Штрум обиделся и почувствовал, что через минуту вспылит и не сможет контролировать свои слова.
И действительно, он вспылил и не смог контролировать свои слова.
– Физикой, плохо ли, хорошо, занимаюсь я, – резко сказал он, – почему же вы, чиновник, поучаете меня? Это, согласитесь, трудно понять.
Он увидел, как покраснел Иван Дмитриевич, как неодобрительно нахмурились все присутствующие. Он подумал: «Теперь уже не попрошу, чтобы он ходатайствовал в Татсовнаркоме о лучшей квартире…» Его удивило, что Иван Дмитриевич не возмутился, а, наоборот, глаза его стали виноватыми, ресницы заморгали, как у собравшегося плакать мальчика.

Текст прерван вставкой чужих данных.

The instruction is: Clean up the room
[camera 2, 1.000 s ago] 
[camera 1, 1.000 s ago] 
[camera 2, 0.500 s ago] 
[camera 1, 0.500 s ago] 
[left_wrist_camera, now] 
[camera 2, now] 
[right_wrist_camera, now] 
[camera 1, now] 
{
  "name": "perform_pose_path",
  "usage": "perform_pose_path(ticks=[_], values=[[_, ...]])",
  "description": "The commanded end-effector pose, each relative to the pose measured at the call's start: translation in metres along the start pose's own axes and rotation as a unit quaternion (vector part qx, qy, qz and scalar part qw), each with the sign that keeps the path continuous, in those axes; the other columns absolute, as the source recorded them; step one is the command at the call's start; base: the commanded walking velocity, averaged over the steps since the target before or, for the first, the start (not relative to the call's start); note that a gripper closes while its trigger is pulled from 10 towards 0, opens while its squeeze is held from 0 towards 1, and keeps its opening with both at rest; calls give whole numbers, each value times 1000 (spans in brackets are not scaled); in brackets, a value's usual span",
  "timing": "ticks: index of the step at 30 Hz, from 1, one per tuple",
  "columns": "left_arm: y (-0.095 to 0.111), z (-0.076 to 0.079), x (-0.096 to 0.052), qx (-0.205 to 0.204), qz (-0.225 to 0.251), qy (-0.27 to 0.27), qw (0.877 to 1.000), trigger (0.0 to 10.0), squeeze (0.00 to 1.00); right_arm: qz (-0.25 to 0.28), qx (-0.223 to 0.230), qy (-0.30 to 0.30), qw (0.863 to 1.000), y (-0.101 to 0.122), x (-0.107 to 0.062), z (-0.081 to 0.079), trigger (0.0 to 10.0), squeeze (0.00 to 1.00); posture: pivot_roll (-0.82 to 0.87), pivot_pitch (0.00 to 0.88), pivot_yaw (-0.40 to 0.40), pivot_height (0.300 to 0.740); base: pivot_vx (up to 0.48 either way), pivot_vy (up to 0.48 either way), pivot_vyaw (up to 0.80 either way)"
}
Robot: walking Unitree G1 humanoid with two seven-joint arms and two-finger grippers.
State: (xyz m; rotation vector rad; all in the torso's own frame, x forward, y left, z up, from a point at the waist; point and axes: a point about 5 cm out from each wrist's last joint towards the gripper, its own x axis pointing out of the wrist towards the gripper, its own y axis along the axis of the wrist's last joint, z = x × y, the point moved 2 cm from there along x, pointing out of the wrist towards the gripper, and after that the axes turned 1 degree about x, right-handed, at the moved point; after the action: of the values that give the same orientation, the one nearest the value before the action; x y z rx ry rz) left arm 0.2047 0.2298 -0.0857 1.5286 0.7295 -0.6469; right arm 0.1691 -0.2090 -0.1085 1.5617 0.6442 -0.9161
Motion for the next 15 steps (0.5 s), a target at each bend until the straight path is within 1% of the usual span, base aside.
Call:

Но это длилось секунду, затем Иван Дмитриевич сказал:
– Вам, по-видимому, надо отдохнуть, у вас нервы не в порядке, – а затем добавил: – Что касается вашего плана, могу повторить лишь то, что сказал вам: мне кажется, он не отвечает современным запросам, я буду возражать против него.
Из Казани Сухов поехал обратно в Куйбышев, а затем в Москву. Там он прожил полтора месяца и сообщил телеграммой, что скоро приедет в Казань.
Но в Казань он не приехал – Сухова вызвали в Центральный Комитет, жестоко раскритиковали методы его работы, сняли с должности и послали преподавать в Барнаульский институт сельскохозяйственного машиностроения. Временно Сухова замещал молодой кандидат наук Пименов, когда-то работавший у Штрума аспирантом. Вот о предстоящей в Москве встрече с ним и думал Штрум, шагая по казанской улице.